The Input

The following is an example program input:

[x, y]

EXISTS [z] [[-2, 2]] [ x^2+y^2+z^2<=1 /\ y>=x^2 ];

[[-2,2], [-2,2]]

EXISTS [z] [[-2, 2]] [ x^2+y^2+z^2<=1 /\ y>=x^2 ];

[[-2,2], [-2,2]]

The three elements represent the following objects:

- the variables that span the solution space (i.e., free variables),
- the quantified constraint ∃z ∈ [-2,2][x
^{2}+ y^{2}+ z^{2}≤ 1 ∧ y ≥ x^{2}], - a box (i.e., Cartesian product of closed intervals) of the same dimension as the free variables.

In general, the representation of the input constraint can contain the following symbols:

- Quantifiers:
- FORALL, EXISTS
- Connectives:
- \ /, / \ , ==>
- Predicates:
- <, <=, >, >=
- Function Symbols:
- *, +, , SIN, COS, EXP, ASIN, ACOS, ATAN, LOG
- Constants:
- floating point numbers, PI, E
- Variables:
- lowercase alphanumeric strings starting with a letter

All binary symbols are infix, and all other prefix.

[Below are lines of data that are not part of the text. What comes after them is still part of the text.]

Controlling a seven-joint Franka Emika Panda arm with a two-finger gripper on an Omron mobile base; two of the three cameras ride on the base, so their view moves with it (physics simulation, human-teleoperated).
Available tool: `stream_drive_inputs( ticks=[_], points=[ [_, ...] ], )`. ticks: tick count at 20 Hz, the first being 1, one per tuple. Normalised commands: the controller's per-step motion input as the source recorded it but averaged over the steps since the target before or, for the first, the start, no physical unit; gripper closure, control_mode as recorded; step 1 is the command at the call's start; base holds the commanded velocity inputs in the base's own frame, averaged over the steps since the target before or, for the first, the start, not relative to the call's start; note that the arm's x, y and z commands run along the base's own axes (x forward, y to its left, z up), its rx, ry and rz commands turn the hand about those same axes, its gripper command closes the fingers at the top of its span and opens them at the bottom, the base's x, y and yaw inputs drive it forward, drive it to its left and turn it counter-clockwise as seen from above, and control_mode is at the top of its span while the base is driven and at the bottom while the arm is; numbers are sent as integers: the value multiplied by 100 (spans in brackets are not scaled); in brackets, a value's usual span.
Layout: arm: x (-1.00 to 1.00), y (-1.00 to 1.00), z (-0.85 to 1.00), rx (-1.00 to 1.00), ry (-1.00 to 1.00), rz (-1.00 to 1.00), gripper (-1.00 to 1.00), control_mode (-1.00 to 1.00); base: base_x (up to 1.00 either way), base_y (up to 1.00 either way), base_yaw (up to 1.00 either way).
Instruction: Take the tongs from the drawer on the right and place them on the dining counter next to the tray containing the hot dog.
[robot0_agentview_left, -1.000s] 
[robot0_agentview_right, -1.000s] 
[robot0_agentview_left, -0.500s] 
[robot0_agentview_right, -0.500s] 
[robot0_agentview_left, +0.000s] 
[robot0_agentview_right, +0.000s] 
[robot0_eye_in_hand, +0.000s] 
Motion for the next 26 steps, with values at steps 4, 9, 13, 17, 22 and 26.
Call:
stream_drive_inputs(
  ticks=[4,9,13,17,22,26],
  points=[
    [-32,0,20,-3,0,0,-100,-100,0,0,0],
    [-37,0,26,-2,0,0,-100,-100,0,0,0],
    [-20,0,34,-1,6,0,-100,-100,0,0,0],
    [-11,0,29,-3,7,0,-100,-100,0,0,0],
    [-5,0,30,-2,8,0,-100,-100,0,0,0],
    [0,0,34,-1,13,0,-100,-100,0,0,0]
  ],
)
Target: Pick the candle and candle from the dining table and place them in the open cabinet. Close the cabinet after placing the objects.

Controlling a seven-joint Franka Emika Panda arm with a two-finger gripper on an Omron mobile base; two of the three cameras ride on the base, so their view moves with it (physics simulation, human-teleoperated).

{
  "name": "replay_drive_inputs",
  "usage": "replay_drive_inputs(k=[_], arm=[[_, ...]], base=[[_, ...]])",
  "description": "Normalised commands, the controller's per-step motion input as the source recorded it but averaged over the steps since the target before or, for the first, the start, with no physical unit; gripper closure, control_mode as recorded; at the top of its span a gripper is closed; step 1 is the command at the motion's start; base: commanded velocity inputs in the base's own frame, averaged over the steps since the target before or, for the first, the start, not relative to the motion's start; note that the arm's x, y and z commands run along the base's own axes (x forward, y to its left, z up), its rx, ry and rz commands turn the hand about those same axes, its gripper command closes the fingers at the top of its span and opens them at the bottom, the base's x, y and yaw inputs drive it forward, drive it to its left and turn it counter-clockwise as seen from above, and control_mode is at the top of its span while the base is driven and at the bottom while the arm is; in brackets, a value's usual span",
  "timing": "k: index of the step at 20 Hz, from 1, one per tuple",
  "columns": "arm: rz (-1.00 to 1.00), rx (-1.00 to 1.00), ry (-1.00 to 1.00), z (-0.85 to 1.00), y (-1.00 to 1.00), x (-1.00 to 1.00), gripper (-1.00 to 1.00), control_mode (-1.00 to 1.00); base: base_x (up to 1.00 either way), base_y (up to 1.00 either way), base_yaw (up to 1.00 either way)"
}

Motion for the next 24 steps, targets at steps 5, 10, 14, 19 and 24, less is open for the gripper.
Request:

One can use parenthesis for the term structure and brackets for the logical structure. Quantifiers have three arguments:

- a list of quantified variables,
- a floating point bounding box on these variables, and
- the quantified constraint.

Note that quantifiers bind stronger than connectives. Hence the input

EXISTS [x] [[ 1,3 ]] x>0 /\ x<2;

will result in the error message that the variable x cannot be found. Using brackets, arriving at

EXISTS [x] [[ 1,3 ]] [ x>0 /\ x<2 ];

solves the problem.

Although the software also allows equality predicates = it currently is not able to deduce positive information for them. Work on constraints with equalities is in progress.

Trigonometric functions expect their input in radians.